(RECORDS begins)

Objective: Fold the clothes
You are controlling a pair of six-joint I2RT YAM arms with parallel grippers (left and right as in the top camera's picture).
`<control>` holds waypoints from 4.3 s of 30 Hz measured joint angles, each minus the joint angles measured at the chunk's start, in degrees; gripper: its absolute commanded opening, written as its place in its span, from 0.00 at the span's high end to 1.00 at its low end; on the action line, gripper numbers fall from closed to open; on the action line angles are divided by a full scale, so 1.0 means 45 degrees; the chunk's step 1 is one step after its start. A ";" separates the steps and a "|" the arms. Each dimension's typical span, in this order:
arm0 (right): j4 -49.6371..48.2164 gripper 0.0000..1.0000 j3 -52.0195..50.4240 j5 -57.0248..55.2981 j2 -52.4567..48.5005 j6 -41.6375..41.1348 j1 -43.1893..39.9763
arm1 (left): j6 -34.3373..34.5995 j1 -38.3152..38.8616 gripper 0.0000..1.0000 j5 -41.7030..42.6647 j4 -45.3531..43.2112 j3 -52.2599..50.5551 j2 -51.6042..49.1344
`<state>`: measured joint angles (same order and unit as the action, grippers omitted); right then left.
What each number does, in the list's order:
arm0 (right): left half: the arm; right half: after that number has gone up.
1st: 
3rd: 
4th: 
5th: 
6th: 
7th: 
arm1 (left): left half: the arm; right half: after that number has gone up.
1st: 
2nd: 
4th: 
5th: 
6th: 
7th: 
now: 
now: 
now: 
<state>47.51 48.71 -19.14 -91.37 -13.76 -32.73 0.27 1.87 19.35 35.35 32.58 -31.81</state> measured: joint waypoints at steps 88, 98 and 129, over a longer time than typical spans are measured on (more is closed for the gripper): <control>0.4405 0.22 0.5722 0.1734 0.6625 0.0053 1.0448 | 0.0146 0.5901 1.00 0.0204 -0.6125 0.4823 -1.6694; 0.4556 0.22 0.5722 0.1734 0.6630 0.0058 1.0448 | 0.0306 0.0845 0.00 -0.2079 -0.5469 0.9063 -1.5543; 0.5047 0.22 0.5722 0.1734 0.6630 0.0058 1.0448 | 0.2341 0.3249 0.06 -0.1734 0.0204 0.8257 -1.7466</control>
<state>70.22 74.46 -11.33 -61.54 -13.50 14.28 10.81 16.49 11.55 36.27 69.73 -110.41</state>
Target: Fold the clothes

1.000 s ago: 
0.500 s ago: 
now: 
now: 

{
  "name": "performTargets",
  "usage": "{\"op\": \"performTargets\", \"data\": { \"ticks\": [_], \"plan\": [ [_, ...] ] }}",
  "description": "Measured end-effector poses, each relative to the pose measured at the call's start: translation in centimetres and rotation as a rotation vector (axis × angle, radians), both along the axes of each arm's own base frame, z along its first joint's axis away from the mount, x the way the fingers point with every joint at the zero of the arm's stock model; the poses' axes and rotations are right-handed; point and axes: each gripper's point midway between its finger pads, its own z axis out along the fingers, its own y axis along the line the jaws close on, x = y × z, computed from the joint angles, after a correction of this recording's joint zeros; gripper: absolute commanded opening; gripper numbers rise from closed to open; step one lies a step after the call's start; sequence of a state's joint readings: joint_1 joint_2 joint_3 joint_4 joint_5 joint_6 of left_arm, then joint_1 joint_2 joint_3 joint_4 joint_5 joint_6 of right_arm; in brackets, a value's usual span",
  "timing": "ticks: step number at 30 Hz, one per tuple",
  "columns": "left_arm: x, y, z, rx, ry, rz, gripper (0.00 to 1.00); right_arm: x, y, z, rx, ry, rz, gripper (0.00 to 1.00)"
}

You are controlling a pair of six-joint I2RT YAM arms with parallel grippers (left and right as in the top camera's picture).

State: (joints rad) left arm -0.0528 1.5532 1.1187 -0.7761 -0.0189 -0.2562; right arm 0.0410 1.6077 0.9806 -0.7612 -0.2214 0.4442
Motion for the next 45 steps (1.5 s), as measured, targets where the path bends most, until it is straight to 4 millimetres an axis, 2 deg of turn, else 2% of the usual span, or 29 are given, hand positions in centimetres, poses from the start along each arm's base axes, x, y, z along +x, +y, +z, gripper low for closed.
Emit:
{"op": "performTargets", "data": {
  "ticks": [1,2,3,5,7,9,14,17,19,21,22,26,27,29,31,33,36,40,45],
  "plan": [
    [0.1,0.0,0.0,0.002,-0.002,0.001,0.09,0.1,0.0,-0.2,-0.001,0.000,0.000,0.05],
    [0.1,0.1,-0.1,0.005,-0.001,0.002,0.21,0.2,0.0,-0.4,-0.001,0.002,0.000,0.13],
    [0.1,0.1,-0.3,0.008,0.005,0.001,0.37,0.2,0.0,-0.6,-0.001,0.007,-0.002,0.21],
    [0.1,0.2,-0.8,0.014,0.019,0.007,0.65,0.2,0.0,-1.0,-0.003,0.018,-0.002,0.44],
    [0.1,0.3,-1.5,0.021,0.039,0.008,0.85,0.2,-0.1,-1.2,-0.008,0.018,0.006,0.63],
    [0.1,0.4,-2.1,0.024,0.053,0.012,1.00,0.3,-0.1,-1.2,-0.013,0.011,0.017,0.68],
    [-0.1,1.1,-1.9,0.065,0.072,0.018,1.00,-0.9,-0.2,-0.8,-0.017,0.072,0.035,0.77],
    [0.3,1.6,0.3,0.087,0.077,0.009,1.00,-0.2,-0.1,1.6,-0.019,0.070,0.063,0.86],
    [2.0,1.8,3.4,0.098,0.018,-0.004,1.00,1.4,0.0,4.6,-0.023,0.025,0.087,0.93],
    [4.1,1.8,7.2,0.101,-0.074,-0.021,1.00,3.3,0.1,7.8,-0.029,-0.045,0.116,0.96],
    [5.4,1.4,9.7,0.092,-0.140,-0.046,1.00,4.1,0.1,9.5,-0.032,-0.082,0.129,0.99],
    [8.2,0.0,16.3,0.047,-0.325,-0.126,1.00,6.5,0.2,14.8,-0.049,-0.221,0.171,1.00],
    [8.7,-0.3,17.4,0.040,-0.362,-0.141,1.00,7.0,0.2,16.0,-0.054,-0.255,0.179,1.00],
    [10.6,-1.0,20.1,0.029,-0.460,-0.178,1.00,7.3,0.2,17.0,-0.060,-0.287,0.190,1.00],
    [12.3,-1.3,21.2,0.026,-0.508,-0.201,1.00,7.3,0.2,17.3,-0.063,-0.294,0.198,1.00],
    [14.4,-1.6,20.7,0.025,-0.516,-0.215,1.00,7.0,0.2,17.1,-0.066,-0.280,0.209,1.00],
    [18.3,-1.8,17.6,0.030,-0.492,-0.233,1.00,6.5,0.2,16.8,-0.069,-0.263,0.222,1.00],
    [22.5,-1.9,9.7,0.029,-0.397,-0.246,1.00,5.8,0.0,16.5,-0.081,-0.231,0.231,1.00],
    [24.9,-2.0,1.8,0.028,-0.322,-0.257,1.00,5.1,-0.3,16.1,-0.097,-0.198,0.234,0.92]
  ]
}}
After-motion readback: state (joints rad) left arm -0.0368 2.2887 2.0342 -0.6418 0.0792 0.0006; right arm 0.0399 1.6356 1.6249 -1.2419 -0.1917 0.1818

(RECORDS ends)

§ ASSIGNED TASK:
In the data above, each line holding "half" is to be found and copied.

§ ANSWER TO THE EXERCISE:
arm0 (right): left half: the arm; right half: after that number has gone up.
arm1 (left): left half: the arm; right half: after that number has gone up.

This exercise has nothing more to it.